Is Time Shooter 1 free, and do I need a download or account?
Yes, it is completely free to play right here in your browser. There is no download, no installer and no account or login required; the game loads on the page and you start clearing rooms immediately.
Is Time Shooter 1 like SUPERHOT?
Very much so. It is openly inspired by SUPERHOT, using the same core idea where time only moves when you move, so you can freeze the action, watch bullets crawl through the air, and plan each shot. It is the browser game most people point to when they want that bullet-time feel for free.
How is Time Shooter 1 different from Time Shooter 2 and 3?

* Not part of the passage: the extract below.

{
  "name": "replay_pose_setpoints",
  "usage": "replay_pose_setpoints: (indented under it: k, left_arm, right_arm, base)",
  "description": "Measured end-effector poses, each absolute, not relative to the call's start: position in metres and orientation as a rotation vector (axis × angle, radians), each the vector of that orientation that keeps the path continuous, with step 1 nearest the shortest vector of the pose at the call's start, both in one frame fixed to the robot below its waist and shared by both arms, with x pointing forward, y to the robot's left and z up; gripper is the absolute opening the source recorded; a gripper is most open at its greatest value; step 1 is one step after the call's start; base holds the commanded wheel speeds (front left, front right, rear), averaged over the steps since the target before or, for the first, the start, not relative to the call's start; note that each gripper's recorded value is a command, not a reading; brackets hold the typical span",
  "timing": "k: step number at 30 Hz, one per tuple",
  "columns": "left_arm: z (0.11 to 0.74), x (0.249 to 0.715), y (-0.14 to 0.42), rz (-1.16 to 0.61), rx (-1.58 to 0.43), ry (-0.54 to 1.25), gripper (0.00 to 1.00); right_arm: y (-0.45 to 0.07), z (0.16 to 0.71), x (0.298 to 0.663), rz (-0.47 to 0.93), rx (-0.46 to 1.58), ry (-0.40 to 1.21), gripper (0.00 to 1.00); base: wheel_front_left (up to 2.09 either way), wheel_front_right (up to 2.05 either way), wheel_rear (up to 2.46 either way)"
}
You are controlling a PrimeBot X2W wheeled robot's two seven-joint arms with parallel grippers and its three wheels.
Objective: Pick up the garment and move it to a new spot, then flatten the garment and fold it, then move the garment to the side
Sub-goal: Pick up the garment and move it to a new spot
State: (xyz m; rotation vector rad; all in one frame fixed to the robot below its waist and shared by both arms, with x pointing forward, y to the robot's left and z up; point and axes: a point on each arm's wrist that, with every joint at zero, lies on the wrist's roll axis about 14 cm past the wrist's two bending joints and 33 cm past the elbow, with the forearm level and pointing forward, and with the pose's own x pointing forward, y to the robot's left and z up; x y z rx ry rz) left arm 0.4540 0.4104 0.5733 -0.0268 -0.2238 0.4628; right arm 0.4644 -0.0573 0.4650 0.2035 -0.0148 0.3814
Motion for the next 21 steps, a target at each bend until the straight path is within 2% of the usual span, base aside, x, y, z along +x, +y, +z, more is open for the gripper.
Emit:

This is the original and the most bare-bones entry. It is pure room-clear bullet-time with pistols, shotguns, rifles, AKs and improvised melee, and nothing else. The sequels add riot shields, armored and helmeted enemies, door breaching and a SWAT-style raid theme, none of which appear in Time Shooter 1.
What happens when I get hit?
You die instantly and the room restarts from the beginning. There is no health bar and no regeneration, so a single bullet or melee hit ends the attempt. Restarts are immediate, so failure is a quick chance to replan rather than a long penalty.
Does time really stop in Time Shooter 1?
It nearly stops. Stand still and the world slows almost to a freeze, with bullets hanging in mid-air and enemies locked in place. The moment you move, turn or shoot, time speeds back up toward normal, so controlling your own movement is how you control the pace of every fight.